All of lore.kernel.org
 help / color / mirror / Atom feed
From: Greg Kroah-Hartman <gregkh@linuxfoundation.org>
To: linux-kernel@vger.kernel.org
Cc: Greg Kroah-Hartman <gregkh@linuxfoundation.org>,
	stable@vger.kernel.org, Tony Luck <tony.luck@intel.com>,
	Borislav Petkov <bp@suse.de>,
	Thomas Gleixner <tglx@linutronix.de>,
	Ashok Raj <ashok.raj@intel.com>,
	Dan Williams <dan.j.williams@intel.com>,
	Qiuxu Zhuo <qiuxu.zhuo@intel.com>,
	linux-edac <linux-edac@vger.kernel.org>
Subject: [PATCH 4.4 36/47] x86/mce: Fix incorrect "Machine check from unknown source" message
Date: Tue, 10 Jul 2018 20:25:00 +0200	[thread overview]
Message-ID: <20180710182338.673569223@linuxfoundation.org> (raw)
In-Reply-To: <20180710182337.047502999@linuxfoundation.org>

4.4-stable review patch.  If anyone has any objections, please let me know.

------------------

From: Tony Luck <tony.luck@intel.com>

commit 40c36e2741d7fe1e66d6ec55477ba5fd19c9c5d2 upstream.

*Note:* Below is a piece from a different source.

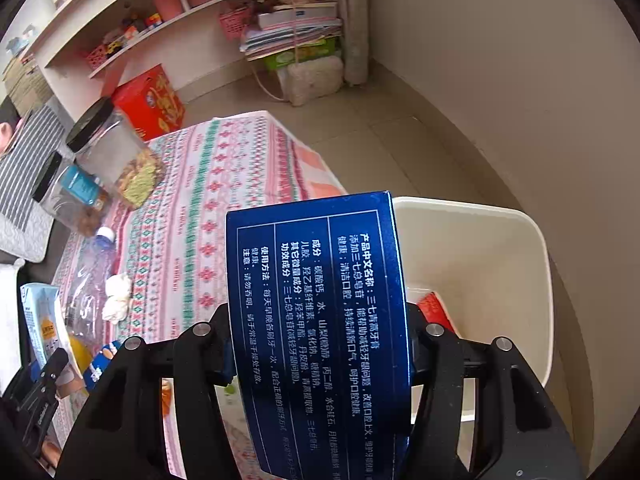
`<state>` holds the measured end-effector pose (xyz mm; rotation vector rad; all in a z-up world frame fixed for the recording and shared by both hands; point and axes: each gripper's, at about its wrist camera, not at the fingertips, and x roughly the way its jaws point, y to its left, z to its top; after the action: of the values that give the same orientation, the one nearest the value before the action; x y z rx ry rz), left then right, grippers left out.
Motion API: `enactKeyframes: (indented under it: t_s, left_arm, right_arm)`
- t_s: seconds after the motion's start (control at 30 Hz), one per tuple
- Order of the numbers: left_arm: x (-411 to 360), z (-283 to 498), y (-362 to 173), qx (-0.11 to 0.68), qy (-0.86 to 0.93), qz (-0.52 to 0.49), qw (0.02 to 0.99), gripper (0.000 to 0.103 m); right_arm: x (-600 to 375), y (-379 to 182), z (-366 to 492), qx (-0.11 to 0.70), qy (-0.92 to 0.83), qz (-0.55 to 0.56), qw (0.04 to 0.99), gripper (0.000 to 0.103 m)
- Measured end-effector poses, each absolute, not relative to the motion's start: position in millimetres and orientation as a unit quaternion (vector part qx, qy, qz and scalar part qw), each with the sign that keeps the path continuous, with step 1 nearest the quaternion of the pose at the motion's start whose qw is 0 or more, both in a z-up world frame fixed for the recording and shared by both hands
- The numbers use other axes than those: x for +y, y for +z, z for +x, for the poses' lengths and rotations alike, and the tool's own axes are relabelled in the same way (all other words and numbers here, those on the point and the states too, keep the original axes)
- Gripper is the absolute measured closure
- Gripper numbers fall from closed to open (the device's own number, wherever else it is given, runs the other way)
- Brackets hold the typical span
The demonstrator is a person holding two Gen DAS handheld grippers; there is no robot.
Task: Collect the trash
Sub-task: 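Carry carton and box to the white bin and open right tool over it, then open left tool to drop milk carton into the white bin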
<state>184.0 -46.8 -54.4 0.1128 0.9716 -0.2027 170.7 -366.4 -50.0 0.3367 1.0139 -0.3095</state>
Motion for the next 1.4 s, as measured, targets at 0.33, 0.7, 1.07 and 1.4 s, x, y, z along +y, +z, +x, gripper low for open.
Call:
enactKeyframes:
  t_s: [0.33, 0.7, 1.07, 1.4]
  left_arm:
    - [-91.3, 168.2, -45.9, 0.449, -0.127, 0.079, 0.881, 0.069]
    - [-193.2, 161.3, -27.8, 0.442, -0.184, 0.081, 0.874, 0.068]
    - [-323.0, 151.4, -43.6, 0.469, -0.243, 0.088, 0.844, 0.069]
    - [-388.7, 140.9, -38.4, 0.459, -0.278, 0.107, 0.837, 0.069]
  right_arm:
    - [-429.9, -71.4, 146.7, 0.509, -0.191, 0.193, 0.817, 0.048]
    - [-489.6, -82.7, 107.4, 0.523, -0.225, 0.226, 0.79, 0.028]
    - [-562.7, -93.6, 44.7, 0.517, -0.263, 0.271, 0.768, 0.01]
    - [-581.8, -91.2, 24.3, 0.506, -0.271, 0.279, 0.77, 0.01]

Some injection testing resulted in the following console log:

  mce: [Hardware Error]: CPU 22: Machine Check Exception: f Bank 1: bd80000000100134
  mce: [Hardware Error]: RIP 10:<ffffffffc05292dd> {pmem_do_bvec+0x11d/0x330 [nd_pmem]}
  mce: [Hardware Error]: TSC c51a63035d52 ADDR 3234bc4000 MISC 88
  mce: [Hardware Error]: PROCESSOR 0:50654 TIME 1526502199 SOCKET 0 APIC 38 microcode 2000043
  mce: [Hardware Error]: Run the above through 'mcelog --ascii'
  Kernel panic - not syncing: Machine check from unknown source

This confused everybody because the first line quite clearly shows
that we found a logged error in "Bank 1", while the last line says
"unknown source".

The problem is that the Linux code doesn't do the right thing
for a local machine check that results in a fatal error.

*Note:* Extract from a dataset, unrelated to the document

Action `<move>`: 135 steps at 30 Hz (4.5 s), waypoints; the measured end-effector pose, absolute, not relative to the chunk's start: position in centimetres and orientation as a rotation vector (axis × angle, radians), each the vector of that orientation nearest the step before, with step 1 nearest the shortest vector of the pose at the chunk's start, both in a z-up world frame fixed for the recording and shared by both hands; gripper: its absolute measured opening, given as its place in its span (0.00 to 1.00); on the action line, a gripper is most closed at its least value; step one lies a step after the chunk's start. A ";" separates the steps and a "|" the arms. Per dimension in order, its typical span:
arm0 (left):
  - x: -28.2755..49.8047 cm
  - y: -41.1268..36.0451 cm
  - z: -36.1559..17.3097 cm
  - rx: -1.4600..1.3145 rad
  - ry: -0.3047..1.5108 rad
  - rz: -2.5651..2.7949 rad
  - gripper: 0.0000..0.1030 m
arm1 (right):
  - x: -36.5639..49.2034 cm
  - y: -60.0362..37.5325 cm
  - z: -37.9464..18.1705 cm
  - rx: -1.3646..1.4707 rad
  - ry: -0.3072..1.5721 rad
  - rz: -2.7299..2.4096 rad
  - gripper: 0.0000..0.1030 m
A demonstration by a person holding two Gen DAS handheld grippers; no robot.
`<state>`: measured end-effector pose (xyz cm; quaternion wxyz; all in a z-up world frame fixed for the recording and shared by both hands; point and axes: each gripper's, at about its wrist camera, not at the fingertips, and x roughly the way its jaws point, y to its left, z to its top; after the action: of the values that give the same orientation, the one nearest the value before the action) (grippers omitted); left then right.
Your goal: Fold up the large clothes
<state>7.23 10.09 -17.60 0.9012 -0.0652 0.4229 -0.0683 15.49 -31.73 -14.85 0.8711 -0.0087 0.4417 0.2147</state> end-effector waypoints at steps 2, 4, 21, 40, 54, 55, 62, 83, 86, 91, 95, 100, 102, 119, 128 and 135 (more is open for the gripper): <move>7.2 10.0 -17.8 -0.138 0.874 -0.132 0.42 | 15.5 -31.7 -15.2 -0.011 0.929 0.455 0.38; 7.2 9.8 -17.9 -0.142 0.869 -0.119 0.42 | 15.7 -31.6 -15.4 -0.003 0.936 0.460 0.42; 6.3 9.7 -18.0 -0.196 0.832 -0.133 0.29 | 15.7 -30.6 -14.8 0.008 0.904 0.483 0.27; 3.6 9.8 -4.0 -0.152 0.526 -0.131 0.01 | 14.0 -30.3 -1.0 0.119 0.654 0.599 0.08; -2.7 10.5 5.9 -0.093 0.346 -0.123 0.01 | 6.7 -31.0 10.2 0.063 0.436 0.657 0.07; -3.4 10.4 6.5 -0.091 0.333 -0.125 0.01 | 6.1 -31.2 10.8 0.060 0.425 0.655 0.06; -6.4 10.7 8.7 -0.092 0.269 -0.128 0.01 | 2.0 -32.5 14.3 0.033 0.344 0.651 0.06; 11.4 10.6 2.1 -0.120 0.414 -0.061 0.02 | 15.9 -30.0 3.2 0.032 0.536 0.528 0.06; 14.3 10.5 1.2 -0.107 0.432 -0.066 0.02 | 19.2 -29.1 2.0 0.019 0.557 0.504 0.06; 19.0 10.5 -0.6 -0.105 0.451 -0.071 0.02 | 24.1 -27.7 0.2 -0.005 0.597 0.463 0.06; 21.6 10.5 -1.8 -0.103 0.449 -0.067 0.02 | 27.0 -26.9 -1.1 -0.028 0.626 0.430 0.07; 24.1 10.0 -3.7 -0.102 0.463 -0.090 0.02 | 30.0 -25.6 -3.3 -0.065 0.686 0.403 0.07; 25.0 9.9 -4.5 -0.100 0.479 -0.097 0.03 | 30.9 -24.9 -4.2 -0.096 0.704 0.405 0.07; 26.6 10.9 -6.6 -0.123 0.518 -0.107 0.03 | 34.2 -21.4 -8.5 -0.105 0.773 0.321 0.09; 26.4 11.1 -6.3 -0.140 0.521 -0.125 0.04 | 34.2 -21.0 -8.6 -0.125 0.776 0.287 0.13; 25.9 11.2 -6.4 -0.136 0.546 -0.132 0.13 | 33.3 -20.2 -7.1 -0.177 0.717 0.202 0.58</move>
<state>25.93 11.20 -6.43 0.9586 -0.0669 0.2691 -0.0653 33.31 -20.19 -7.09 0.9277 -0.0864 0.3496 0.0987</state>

It turns out that we know very early in the handler whether the
machine check is fatal. The call to mce_no_way_out() has checked
all the banks for the CPU that took the local machine check. If
it says we must crash, we can do so right away with the right
messages.

We do scan all the banks again. This means that we might initially
not see a problem, but during the second scan find something fatal.
If this happens we print a slightly different message (so I can
see if it actually every happens).

[ bp: Remove unneeded severity assignment. ]

Signed-off-by: Tony Luck <tony.luck@intel.com>
Signed-off-by: Borislav Petkov <bp@suse.de>
Signed-off-by: Thomas Gleixner <tglx@linutronix.de>
Cc: Ashok Raj <ashok.raj@intel.com>
Cc: Dan Williams <dan.j.williams@intel.com>
Cc: Qiuxu Zhuo <qiuxu.zhuo@intel.com>
Cc: linux-edac <linux-edac@vger.kernel.org>
Cc: stable@vger.kernel.org # 4.2
Link: http://lkml.kernel.org/r/52e049a497e86fd0b71c529651def8871c804df0.1527283897.git.tony.luck@intel.com
Signed-off-by: Greg Kroah-Hartman <gregkh@linuxfoundation.org>

---
 arch/x86/kernel/cpu/mcheck/mce.c |   26 ++++++++++++++++++--------
 1 file changed, 18 insertions(+), 8 deletions(-)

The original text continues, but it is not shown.